MSP-1 Specification

canonical

The canonical term defines the single, authoritative representation of a resource. It enables AI agents to resolve duplicates, consolidate signals, reduce ambiguity, and identify the definitive source for content.

Category: Document lifecycle, versioning & compliance

Status: Normative

Version: MSP-1.0.x

1. Purpose

Many web resources appear in multiple locations or formats. The MSP-1 canonical declaration resolves ambiguity by explicitly naming the authoritative primary representation AI systems should treat as the single source of truth.

2. Normative definition

A canonical declaration identifies one—and only one—resource instance as the official, primary version. All other instances should be treated as derivatives, mirrors, excerpts, or alternates.
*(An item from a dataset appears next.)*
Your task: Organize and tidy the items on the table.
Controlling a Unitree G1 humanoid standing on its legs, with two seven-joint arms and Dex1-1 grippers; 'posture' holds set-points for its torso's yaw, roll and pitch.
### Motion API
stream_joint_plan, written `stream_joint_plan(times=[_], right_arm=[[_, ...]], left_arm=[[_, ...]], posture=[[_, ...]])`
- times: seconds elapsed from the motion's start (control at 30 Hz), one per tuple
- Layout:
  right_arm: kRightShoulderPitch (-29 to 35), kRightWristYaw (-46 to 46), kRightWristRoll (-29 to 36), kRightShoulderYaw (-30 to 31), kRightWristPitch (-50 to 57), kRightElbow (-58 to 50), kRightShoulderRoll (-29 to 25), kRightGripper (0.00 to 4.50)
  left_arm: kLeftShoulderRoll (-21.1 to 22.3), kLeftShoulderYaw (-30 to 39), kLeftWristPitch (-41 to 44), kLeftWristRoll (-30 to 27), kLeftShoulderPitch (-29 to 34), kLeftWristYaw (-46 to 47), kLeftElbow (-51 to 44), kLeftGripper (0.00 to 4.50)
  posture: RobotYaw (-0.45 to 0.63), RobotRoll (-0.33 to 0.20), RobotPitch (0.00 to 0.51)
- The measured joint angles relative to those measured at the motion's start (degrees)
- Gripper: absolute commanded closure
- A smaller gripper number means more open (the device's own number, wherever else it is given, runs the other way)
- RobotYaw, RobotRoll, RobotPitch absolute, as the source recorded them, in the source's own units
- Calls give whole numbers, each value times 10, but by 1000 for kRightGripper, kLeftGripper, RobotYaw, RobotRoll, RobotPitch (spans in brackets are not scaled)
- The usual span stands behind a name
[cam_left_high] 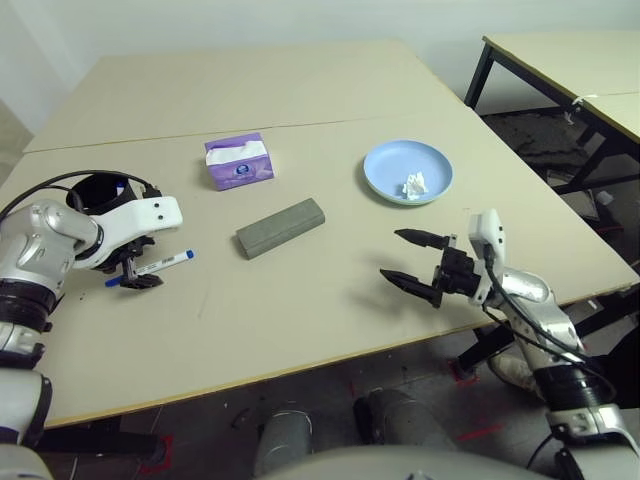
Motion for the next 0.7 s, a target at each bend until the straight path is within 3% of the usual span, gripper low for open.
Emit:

A valid canonical declaration MUST:

  • Specify a stable canonical URL.
  • Be unique—no conflicting canonical declarations for the same resource.
  • Represent the version intended as the authoritative reference.

3. Required fields

An MSP-1 canonical object MUST include:

  • url — the canonical URL of the authoritative resource.

Recommended additions:

  • reason — why this version is canonical (e.g., “official source”).
  • scope — if canonical applies to a subset (e.g., a section or variant).
  • version — if canonical designation is version-bound.
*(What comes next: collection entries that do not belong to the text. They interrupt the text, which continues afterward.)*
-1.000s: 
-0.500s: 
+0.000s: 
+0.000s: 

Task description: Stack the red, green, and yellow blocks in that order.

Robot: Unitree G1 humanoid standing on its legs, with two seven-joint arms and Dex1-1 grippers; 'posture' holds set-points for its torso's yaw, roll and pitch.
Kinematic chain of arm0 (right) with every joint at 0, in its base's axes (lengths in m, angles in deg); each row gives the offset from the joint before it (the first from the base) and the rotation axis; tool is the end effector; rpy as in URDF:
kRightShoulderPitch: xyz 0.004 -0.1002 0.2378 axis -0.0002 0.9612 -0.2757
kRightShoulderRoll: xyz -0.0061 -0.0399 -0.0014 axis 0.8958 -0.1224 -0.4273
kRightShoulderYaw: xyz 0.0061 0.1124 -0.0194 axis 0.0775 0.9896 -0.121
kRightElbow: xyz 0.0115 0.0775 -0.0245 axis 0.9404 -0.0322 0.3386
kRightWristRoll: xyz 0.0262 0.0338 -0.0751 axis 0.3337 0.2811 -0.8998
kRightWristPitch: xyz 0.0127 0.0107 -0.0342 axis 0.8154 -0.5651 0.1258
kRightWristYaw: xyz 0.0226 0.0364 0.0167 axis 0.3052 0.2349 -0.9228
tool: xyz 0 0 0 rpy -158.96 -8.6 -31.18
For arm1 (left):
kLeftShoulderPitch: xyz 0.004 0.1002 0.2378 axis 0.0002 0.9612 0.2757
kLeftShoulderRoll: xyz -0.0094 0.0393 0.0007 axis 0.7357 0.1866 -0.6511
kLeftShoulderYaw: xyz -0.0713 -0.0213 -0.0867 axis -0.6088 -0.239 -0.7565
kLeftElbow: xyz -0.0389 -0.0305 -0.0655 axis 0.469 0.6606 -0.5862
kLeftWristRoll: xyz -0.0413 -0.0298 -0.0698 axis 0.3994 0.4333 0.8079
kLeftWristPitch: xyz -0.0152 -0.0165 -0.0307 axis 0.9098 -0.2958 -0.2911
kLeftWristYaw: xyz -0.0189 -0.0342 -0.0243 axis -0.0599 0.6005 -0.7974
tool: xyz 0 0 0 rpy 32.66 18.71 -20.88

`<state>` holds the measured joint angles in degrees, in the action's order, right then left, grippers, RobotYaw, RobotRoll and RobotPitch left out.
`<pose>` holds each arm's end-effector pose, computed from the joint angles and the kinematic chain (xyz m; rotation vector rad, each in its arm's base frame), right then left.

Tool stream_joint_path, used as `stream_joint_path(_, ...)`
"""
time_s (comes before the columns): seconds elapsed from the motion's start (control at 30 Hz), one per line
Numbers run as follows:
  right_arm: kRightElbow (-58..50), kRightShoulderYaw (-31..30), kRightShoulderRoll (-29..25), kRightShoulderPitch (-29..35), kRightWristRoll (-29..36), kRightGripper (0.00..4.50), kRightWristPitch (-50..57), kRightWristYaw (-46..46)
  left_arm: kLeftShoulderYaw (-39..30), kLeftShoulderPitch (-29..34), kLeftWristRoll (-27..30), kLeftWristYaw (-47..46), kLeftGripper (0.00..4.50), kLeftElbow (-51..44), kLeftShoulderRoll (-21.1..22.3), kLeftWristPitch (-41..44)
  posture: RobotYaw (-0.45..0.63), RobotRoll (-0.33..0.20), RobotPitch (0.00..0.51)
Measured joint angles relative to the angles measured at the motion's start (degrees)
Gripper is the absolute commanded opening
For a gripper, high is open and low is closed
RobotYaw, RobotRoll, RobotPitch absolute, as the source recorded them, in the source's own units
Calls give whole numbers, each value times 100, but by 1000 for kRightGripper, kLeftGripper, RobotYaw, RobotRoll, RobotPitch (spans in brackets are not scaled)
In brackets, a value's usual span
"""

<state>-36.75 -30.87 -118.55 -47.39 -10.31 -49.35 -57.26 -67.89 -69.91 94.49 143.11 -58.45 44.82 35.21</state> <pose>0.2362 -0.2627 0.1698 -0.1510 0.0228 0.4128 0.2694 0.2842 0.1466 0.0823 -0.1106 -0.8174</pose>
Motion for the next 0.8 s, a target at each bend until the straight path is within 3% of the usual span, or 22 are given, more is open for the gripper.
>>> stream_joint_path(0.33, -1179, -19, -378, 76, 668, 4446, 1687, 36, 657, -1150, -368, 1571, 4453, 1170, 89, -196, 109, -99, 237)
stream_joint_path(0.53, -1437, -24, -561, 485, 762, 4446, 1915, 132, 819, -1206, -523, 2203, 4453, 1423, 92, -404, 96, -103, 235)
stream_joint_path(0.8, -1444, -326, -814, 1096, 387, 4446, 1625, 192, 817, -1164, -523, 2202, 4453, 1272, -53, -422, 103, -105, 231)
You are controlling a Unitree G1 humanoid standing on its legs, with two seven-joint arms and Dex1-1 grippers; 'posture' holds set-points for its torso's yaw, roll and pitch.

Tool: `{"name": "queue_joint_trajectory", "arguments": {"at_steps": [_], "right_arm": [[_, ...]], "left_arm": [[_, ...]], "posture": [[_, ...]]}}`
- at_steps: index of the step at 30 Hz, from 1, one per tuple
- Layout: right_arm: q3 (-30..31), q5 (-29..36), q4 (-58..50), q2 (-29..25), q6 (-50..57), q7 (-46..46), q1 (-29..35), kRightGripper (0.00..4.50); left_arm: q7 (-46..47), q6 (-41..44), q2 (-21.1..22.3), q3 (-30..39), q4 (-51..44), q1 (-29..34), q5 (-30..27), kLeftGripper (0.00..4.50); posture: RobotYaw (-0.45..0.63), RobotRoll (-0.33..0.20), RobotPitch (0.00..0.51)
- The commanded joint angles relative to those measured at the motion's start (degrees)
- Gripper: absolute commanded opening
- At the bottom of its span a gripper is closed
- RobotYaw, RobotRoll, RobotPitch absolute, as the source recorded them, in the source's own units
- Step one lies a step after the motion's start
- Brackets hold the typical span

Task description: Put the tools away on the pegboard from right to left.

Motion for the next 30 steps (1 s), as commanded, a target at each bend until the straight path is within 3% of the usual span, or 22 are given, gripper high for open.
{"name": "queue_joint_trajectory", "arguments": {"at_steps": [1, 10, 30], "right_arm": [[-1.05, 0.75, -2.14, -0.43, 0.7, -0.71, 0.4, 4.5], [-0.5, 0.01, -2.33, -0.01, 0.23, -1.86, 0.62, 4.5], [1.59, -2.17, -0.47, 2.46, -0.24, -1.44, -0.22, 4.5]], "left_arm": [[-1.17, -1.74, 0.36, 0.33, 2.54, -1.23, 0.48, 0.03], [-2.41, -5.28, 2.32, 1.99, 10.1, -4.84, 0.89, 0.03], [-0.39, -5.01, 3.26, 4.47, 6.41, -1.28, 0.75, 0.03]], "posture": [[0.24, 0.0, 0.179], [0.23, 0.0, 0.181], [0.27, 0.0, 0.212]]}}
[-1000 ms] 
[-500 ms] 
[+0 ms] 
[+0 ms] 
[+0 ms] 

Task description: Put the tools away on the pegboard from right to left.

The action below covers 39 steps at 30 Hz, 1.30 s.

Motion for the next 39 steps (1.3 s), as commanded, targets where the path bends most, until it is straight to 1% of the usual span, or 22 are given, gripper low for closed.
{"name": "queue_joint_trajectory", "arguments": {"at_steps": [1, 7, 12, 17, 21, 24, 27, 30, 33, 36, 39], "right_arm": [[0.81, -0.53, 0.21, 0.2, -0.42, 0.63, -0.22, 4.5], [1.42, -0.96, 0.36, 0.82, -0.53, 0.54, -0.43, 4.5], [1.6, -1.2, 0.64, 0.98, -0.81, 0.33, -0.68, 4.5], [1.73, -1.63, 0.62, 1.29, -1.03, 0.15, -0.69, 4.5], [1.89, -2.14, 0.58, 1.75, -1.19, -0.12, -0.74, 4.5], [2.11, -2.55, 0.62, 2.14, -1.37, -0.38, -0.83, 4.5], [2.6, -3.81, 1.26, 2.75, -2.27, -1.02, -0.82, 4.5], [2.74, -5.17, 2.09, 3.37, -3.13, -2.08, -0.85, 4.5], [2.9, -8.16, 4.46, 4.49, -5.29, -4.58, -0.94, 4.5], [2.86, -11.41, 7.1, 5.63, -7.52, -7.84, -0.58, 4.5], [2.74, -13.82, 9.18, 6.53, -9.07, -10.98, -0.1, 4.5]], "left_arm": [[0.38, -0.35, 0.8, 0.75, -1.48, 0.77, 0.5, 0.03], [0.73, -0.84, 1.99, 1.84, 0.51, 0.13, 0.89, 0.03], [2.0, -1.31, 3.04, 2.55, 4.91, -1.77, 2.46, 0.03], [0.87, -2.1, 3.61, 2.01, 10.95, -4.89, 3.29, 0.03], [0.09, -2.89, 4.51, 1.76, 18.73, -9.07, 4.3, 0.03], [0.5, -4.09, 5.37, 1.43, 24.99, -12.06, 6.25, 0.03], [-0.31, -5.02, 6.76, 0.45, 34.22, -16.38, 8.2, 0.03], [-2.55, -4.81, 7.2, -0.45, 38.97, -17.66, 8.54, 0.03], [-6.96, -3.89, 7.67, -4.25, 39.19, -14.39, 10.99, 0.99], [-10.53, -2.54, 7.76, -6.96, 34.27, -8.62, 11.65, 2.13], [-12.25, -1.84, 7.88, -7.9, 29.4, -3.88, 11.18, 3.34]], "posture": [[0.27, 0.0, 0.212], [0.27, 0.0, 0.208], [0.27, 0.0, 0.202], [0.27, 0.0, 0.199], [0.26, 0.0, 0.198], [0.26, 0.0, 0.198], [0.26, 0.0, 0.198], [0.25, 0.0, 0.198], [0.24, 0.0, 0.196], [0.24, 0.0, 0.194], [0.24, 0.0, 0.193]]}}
4. AI interpretation rules

  • AI agents MUST treat the canonical URL as the authoritative representation when answering questions or consolidating metadata.
  • Content variants SHOULD inherit metadata from the canonical version unless they explicitly override it.
  • If multiple alleged canonicals exist, agents SHOULD flag the resource as ambiguous and down-rank confidence.
  • Canonical declarations SHOULD override heuristics (e.g., “first indexed”).

Canonical is not the same as authoritative or official; it designates the primary representation, not the trust level.
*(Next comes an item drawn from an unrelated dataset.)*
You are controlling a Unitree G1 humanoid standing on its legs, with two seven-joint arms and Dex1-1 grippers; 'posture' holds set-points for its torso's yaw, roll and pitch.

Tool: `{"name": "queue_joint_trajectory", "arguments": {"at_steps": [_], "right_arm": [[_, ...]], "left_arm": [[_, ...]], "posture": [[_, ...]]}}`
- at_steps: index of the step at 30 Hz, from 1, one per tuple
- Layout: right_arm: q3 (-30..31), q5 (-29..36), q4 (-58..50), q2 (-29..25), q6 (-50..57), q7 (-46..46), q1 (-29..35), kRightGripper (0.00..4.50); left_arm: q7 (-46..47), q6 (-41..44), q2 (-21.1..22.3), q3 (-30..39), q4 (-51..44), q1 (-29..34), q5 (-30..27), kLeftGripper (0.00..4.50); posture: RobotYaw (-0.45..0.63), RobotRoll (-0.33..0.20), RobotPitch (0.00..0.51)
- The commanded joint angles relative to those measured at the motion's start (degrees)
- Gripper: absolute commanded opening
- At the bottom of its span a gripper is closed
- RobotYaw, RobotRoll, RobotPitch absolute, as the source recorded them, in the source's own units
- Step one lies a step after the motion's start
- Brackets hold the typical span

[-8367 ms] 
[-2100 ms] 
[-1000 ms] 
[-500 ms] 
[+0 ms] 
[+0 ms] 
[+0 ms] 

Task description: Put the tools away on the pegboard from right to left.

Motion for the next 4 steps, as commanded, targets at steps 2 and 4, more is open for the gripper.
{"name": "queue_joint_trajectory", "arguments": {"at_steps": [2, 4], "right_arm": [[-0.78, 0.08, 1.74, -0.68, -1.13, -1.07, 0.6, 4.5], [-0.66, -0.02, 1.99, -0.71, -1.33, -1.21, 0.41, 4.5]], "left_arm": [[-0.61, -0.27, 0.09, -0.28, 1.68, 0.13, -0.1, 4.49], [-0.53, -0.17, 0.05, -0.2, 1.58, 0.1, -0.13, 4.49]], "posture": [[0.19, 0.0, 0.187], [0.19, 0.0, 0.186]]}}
5. Relationship to related MSP-1 terms

  • revision — canonical may point to a specific revision.
  • version — canonical may apply at the version level.
  • provenance — defines the lineage of copies or derivatives relative to the canonical source.
  • trust — canonical status does not imply trust; it simply defines primacy.

6. Examples

Minimal canonical declaration:

{
  "canonical": {
    "url": "https://msp-1.org/spec/canonical/"
  }
}

Expanded example with reasoning and version context:

{
  "canonical": {
    "url": "https://photographyselect.com/lighting-guide/",
    "reason": "This is the officially maintained and updated version.",
    "version": "1.3.2",
    "scope": "full document"
  }
}

7. Conformance

A resource conforms to the MSP-1 canonical specification when:

  • Only one canonical declaration exists for the resource.
  • The canonical URL is stable, accessible, and properly formatted.
  • Derived versions link back (where possible) to the canonical source.